The task:
The following data has a line with "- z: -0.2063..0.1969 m" and a line with "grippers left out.". Write out exactly those lines and all the lines between them.

"""

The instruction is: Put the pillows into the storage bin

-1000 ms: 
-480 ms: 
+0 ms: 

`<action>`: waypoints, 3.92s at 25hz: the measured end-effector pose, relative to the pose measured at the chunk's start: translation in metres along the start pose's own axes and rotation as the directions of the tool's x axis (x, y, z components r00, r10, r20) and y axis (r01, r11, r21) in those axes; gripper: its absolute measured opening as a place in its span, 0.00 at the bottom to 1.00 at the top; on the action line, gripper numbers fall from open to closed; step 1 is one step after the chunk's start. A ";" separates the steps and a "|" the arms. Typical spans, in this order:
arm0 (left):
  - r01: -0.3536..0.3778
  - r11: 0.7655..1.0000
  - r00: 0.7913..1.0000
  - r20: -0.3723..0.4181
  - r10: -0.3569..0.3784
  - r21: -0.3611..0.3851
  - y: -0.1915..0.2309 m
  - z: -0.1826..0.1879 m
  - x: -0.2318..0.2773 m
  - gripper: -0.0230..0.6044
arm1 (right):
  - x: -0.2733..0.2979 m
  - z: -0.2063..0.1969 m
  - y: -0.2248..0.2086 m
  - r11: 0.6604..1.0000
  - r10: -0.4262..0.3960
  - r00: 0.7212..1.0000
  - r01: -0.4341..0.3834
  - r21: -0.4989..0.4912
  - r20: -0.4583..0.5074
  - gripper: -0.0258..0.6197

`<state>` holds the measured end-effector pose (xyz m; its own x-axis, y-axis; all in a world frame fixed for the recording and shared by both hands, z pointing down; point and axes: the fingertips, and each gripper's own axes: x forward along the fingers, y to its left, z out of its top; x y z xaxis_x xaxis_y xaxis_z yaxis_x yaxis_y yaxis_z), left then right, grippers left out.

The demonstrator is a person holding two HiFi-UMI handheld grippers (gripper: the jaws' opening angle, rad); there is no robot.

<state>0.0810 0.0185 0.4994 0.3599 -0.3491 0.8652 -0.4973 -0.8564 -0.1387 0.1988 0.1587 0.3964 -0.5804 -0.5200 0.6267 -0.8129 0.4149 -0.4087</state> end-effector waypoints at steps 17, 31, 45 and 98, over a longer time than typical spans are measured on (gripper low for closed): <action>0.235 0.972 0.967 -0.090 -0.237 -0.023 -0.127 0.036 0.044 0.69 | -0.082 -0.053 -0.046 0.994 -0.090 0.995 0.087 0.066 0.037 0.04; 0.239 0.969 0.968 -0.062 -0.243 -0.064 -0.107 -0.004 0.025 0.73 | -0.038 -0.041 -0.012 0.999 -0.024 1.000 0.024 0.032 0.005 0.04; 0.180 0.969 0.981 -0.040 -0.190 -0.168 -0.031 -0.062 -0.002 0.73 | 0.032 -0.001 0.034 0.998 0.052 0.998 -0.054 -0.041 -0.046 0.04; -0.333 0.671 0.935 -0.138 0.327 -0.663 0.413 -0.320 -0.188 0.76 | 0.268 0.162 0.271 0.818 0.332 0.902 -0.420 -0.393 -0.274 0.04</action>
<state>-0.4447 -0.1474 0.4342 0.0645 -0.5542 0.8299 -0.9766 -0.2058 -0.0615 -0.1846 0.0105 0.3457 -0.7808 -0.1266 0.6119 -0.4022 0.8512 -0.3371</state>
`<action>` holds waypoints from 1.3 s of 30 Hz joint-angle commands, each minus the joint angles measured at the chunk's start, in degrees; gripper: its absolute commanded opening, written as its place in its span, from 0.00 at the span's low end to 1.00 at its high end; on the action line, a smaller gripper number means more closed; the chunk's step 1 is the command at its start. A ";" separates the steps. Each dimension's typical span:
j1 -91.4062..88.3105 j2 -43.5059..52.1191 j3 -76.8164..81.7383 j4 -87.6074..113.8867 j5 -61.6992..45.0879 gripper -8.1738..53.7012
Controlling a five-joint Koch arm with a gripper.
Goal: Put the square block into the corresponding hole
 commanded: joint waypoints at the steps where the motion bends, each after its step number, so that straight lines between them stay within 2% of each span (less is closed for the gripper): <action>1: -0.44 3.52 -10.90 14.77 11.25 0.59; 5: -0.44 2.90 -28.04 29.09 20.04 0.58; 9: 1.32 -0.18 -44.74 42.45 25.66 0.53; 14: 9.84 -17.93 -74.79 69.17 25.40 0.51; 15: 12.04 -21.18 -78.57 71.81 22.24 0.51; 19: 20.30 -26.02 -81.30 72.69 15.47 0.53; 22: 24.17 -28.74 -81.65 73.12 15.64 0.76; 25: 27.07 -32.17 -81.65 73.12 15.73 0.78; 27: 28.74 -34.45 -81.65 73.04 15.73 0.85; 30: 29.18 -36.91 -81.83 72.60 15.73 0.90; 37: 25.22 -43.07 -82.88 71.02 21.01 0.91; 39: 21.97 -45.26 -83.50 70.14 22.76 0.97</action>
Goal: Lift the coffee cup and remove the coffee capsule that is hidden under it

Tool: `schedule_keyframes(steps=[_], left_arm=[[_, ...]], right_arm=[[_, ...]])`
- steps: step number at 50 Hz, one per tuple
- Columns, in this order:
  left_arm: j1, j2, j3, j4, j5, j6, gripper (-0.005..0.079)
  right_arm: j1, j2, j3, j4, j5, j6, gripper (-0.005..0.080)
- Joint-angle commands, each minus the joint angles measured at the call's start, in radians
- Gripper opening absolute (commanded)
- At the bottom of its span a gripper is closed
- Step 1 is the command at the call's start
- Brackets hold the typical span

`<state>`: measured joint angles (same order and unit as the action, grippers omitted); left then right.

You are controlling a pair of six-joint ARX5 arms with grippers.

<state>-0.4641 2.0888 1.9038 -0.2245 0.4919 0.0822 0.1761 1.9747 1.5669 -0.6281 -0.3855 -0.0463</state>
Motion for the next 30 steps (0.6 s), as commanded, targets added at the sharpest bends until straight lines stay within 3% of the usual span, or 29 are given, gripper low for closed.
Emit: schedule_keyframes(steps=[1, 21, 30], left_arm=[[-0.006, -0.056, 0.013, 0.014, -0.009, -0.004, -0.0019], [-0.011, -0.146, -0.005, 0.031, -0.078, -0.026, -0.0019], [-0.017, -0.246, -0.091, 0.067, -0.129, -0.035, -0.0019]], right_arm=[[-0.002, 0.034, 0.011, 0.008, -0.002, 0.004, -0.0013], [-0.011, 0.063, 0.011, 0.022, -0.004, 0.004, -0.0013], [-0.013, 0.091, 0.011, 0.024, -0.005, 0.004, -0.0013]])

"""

Task response:
  - z: -0.2063..0.1969 m
  - y: -0.2248..0.2086 m
  - r11: 0.6604..1.0000
  - r10: -0.4262..0.3960
  - r00: 0.7212..1.0000
  - r01: -0.4341..0.3834
  - r21: -0.4989..0.4912
  - r20: -0.4583..0.5074
  - gripper: -0.0258..0.6197

`<state>` holds the measured end-effector pose (xyz m; its own x-axis, y-axis; all in a world frame fixed for the recording and shared by both hands, z pointing down; point and axes: the fingertips, and each gripper's own axes: x forward along the fingers, y to its left, z out of its top; x y z xaxis_x xaxis_y xaxis_z yaxis_x yaxis_y yaxis_z), left then right, grippers left out.

That concludes the answer.